The key elements of the RRI Coalition’s strategy in India include countering this Supreme Court decision, leveraging data and analysis to convince political parties and policymakers of the benefits of implementing the FRA and protecting land rights, building the capacity of a network of lawyers and activists engaged in legal action to assert and protect land rights, analytical work to support advocacy, as well as supporting the Tenure Facility project that takes FRA implementation to scale.
While Nepal is famous around the world for community forestry, communities’ rights over their forest are not legally secure and their ability to freely make plans and use resources to benefit the communities are over-regulated.

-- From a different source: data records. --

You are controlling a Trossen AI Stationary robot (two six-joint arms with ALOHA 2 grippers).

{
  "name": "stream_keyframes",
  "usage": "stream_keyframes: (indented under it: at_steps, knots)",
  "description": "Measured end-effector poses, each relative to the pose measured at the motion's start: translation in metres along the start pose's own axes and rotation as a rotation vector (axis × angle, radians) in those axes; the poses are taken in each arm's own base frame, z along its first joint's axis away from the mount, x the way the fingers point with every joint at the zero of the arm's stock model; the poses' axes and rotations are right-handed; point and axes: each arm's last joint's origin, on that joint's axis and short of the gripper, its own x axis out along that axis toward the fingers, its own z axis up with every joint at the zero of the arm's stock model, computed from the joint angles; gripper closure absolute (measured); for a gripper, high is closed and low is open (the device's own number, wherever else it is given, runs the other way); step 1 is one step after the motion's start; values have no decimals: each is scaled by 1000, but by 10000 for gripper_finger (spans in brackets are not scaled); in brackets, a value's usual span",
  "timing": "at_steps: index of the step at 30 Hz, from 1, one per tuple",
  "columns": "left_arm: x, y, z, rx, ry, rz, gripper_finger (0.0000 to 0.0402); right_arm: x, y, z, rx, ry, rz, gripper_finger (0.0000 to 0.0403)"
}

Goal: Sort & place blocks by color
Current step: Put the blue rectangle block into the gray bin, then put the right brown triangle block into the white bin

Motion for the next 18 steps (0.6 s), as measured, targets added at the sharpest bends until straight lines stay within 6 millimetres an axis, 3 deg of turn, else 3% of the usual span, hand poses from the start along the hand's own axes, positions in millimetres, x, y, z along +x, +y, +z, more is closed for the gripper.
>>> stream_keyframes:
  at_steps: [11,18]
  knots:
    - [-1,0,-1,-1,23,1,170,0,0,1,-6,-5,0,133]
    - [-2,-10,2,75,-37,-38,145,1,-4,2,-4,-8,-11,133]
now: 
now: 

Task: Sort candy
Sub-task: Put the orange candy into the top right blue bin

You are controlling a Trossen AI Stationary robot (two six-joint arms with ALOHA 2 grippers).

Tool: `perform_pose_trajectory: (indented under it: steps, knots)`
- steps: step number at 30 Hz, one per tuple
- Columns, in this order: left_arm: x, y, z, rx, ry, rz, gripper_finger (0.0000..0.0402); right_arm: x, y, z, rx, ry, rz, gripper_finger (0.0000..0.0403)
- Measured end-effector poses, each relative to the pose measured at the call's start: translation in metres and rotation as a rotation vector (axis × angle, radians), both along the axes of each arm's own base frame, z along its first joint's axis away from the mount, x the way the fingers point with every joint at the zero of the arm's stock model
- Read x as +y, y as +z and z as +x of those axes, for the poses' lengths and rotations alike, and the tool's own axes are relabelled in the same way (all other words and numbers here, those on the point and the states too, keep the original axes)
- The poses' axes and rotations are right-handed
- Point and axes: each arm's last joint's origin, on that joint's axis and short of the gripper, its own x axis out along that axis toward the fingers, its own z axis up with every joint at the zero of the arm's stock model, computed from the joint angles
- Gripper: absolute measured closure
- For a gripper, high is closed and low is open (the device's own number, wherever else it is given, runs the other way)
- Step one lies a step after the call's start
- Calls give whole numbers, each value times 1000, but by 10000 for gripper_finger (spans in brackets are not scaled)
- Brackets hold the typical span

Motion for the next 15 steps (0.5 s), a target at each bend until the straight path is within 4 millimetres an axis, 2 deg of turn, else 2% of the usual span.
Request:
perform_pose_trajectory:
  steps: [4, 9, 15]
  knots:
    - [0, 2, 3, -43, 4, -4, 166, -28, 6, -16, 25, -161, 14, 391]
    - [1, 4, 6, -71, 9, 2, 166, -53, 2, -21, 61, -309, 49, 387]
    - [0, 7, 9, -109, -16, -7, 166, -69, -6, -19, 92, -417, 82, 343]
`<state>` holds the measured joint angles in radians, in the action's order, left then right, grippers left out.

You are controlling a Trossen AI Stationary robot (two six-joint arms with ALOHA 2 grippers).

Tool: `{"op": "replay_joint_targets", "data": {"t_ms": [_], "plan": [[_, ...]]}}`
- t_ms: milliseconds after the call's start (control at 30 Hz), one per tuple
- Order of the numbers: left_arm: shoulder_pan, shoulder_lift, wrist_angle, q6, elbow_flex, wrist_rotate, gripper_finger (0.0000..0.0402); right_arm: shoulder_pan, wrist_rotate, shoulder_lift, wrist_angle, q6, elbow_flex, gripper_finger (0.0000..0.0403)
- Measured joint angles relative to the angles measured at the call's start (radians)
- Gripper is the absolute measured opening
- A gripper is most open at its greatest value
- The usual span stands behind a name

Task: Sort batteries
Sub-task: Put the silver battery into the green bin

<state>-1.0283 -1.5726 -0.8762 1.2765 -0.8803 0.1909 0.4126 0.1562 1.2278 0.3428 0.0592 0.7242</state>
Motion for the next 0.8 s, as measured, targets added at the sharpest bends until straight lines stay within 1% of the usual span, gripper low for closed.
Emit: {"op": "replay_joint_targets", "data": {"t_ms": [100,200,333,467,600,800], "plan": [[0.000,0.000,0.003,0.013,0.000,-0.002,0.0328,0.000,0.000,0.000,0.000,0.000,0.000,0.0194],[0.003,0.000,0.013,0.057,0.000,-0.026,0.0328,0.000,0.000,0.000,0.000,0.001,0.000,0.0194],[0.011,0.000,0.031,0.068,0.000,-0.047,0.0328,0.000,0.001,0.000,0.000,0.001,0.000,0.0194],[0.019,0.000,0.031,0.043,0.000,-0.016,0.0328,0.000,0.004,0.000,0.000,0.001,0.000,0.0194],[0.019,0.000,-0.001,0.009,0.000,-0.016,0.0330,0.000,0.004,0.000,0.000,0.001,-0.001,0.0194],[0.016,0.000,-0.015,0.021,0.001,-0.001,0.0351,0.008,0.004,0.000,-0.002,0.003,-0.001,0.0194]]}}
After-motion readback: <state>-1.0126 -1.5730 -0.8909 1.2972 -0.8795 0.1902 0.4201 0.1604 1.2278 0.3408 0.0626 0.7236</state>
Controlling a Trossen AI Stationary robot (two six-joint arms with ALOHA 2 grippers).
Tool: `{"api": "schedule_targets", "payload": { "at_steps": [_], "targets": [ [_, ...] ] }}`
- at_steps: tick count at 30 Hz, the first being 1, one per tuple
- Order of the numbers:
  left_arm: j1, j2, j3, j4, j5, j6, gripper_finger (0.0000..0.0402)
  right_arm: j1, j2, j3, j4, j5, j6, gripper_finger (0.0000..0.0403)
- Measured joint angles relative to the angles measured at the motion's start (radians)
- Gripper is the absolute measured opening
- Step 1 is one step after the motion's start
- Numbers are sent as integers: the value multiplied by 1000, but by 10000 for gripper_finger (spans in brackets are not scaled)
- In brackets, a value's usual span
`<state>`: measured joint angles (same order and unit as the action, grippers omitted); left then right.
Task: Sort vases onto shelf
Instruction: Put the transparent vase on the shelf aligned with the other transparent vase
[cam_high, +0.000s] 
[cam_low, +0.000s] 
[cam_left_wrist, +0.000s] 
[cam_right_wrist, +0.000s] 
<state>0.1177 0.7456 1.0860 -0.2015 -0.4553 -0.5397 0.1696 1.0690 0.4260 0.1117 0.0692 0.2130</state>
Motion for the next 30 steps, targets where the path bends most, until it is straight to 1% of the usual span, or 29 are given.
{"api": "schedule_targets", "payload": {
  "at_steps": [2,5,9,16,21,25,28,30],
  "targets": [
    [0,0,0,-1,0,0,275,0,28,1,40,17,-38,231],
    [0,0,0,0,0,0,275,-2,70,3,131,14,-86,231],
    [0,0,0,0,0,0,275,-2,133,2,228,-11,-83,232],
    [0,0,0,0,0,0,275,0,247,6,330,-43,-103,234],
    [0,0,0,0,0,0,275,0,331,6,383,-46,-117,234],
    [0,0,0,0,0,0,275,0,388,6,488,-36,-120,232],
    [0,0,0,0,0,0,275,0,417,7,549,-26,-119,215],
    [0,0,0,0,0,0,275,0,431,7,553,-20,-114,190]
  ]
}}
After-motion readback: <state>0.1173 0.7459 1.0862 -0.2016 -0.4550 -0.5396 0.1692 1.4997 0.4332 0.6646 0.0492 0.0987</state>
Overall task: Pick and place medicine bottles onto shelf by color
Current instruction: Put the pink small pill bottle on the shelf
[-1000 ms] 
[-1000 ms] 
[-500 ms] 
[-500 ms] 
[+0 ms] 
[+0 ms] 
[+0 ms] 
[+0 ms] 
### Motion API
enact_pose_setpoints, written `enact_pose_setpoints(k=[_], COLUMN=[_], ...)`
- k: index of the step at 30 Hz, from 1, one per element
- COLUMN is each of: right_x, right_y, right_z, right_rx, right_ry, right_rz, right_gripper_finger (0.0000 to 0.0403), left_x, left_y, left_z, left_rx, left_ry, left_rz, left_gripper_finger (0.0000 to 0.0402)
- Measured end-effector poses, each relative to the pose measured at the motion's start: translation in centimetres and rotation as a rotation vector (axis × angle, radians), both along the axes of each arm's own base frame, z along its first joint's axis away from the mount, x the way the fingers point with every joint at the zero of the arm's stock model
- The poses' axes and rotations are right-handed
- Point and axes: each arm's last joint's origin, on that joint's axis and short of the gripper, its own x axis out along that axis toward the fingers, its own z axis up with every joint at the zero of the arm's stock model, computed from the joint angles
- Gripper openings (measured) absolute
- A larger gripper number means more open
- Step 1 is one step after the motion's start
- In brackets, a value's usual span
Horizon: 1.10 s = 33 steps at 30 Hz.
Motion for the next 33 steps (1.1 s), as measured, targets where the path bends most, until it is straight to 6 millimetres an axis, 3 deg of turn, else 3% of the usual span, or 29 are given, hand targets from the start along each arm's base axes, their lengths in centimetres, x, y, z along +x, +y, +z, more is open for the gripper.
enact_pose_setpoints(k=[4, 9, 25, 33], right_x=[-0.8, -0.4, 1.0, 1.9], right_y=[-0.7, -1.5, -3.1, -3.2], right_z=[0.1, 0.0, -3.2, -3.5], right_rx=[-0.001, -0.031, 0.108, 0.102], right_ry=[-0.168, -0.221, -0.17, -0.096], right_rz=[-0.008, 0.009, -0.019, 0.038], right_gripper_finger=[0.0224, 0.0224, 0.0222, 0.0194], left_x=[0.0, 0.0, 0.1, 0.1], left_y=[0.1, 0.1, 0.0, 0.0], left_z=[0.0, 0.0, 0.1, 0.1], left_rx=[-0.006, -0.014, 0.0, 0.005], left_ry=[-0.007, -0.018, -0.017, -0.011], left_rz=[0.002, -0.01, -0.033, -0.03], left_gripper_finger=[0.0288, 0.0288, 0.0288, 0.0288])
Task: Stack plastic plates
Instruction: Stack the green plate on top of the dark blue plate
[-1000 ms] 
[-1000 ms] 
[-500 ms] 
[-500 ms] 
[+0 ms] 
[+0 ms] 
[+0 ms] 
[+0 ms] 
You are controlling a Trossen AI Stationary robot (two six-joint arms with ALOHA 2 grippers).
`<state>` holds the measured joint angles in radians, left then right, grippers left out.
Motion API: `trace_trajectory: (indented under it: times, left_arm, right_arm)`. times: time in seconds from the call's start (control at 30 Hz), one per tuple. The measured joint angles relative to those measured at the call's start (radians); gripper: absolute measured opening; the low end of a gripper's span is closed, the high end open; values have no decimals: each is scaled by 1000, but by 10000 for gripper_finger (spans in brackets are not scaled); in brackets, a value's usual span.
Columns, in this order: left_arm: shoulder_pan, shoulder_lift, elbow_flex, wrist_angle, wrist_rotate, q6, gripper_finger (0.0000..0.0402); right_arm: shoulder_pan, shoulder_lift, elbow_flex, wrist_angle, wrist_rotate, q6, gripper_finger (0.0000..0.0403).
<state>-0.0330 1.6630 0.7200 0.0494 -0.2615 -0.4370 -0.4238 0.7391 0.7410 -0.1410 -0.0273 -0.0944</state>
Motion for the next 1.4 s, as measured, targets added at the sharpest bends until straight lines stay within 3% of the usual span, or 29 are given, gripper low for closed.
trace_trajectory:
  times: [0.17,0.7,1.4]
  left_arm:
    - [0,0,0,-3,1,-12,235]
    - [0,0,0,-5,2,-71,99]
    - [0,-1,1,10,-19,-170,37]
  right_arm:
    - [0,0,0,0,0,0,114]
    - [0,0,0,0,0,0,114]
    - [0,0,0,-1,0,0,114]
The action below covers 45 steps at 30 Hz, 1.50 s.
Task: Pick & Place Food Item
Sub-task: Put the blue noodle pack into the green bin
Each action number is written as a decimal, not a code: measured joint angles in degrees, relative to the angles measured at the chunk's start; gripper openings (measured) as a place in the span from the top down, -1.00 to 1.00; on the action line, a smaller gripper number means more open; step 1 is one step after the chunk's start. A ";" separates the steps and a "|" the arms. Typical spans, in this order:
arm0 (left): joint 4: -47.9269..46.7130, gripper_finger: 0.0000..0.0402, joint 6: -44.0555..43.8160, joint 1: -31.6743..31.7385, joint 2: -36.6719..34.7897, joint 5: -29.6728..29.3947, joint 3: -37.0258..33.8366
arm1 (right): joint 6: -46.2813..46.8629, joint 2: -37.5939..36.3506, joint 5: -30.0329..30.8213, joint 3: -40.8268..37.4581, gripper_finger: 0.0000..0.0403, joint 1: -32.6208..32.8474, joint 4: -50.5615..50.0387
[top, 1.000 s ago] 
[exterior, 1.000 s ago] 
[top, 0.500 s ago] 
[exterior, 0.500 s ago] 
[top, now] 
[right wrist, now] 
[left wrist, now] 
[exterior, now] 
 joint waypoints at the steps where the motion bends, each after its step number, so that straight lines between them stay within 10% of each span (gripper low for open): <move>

Fortunately, the recently enacted Constitution allows for a three-tiered government, within which local governments have enormous power to formulate laws recognizing the legal rights of communities, remove regulatory barriers, and provide budgetary support to these groups. Because of the long association of FECOFUN and its members with social movements, more than 1,200 of its members—including 700 women—were elected to local office in 2018. This electoral success and the political momentum behind land issues provides an unprecedented opportunity for local communities to have their forest rights recognized under local laws and develop markets for increased economic prosperity. RRI Partners and Collaborators are responding to the demand of these elected representatives to help them develop a model local law; develop smarter, more community-oriented regulations; and develop the markets for their enterprises.
In the Southeast Asia region, recent legal changes supporting the land rights of indigenous and local communities have created windows of opportunity, including in Myanmar, Philippines, Cambodia, Laos, and Vietnam. However, implementation remains a major challenge and the rapidly increasing promotion of Special Economic Zones (SEZs) to encourage foreign investment is not accompanied by effective environmental and social safeguards. High competition for land in the region means that SEZs often target areas under traditional collective management. Unfortunately, Indigenous Peoples and local communities are generally not involved in development planning, and stakeholders have failed to ensure access to information and effective participation at the level of affected peoples and communities. In this context, the RRI Coalition is engaging with the private sector and with community-based forest enterprise and monitoring policy changes and shifts in land reforms in the region.